PETALING JAYA: YTL Corp Bhd offers one of the highest dividend yields among the constituent stocks of the FTSE Bursa Malaysia KL Composite Index, noted MIDF Research in initiating coverage on the conglomerate.
MIDF Research said YTL had caught investors by surprise with its generous dividend of 12 sen per share in 2014, which translated into a payout ratio of about 80%.
“We attribute this to its rich cashflow generation. Assuming a similar payout ratio, we account for a dividend payout of about 10 sen, implying a dividend yield of 6%,” the research house said in its report yesterday.
However, MIDF Research added that given the lack of immediate catalysts for the stock, its share price – which currently is trading close to its five-year rolling average price earnings (PE) range - was fair in terms of valuation.
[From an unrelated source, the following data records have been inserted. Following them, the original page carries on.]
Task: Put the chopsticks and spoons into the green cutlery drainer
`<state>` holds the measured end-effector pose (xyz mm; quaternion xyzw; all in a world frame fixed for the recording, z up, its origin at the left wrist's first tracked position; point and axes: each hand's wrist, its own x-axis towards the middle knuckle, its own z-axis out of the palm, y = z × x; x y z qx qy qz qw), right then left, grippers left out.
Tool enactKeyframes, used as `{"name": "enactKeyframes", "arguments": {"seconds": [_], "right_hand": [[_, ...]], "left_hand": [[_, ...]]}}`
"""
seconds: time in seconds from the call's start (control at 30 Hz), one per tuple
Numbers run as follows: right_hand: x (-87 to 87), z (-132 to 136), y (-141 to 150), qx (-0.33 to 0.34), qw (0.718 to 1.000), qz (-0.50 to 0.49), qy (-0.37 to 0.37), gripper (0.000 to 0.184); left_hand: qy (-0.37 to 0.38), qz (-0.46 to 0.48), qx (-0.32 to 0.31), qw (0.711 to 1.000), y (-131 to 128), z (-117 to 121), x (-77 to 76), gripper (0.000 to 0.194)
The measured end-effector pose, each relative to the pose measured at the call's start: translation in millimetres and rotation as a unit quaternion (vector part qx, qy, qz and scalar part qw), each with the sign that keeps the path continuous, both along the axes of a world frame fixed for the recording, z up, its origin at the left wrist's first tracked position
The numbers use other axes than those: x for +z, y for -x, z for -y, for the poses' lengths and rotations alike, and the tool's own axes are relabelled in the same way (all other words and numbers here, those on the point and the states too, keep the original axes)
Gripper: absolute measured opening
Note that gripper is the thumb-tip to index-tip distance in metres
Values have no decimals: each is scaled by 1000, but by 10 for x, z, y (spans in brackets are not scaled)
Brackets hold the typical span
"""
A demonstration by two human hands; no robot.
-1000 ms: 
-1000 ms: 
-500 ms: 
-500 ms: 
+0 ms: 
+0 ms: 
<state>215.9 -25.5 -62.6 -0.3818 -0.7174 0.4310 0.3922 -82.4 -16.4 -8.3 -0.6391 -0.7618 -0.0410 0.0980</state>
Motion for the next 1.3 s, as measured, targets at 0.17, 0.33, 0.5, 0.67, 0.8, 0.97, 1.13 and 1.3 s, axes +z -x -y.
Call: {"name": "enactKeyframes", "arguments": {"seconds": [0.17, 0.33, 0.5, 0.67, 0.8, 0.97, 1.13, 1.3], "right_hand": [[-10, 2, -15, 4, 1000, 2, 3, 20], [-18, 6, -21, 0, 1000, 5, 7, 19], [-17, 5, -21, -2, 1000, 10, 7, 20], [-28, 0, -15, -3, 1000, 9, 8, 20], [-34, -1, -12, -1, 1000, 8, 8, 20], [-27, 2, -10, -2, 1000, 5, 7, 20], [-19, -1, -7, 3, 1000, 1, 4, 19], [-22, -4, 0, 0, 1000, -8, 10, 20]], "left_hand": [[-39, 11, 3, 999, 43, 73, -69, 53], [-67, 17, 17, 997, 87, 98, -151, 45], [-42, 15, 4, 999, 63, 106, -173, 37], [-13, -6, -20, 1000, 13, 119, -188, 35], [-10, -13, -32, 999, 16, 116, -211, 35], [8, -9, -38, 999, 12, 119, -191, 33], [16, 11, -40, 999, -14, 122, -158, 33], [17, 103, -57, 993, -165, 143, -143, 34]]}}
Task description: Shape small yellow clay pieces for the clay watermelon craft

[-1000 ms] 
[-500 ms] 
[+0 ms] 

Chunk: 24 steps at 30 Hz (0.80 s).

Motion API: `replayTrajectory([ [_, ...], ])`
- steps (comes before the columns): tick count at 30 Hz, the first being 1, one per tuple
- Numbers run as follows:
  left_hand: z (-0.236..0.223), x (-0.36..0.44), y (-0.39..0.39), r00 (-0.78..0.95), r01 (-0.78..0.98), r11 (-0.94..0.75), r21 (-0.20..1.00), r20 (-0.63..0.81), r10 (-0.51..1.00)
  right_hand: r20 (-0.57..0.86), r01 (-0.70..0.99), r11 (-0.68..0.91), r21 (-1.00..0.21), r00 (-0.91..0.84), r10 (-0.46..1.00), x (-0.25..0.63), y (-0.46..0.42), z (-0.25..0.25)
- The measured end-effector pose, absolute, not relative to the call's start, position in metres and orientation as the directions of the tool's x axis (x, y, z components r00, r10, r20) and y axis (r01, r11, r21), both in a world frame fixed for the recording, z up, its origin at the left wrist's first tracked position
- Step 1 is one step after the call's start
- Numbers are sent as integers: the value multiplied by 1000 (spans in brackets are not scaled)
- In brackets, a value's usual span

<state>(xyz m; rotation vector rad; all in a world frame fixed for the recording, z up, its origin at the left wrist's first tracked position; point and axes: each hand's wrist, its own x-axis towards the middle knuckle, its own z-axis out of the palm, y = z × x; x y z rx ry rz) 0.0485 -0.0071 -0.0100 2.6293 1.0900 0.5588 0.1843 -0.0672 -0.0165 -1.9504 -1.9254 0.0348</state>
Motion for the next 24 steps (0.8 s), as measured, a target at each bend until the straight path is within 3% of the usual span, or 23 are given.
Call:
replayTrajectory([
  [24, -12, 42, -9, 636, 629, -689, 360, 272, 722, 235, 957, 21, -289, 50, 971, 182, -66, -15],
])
It pointed out that although YTL’s earnings base was well-supported by exposure to defensive sectors via its utilities business operation, the group lacked clarity on its future plans. “There is a lacklustre element in YTL’s share price performance after having surged to a high of RM2.12 in June 2012.
“We believe that the appreciation in the share price then was mainly driven by the privatisation of YTL Cement, undertaken via a share-swap exercise,” said MIDF Research, adding that since then, the price has retraced and moved sideways.
Known as the first independent power producer with diversified business operations abroad, MIDF Research is of the opinion that YTL’s potential share price gain is limited at the moment.
The counter had surged to a record high of RM2.12 on June 20, 2012 and was at its lowest of RM1.20 on Aug 9, 2011, according to Bloomberg data.
MIDF Research has initiated a “neutral” call on the stock, with a target price of RM1.68 per share based on a sum-of-parts valuation methodology, which implies a forward PE of 13 times for financial year 2016.
YTL closed down two sen or 1.2% to RM1.65 yesterday on a volume of 2.8 million shares. The stock has a market capitilisation of RM17.40bil.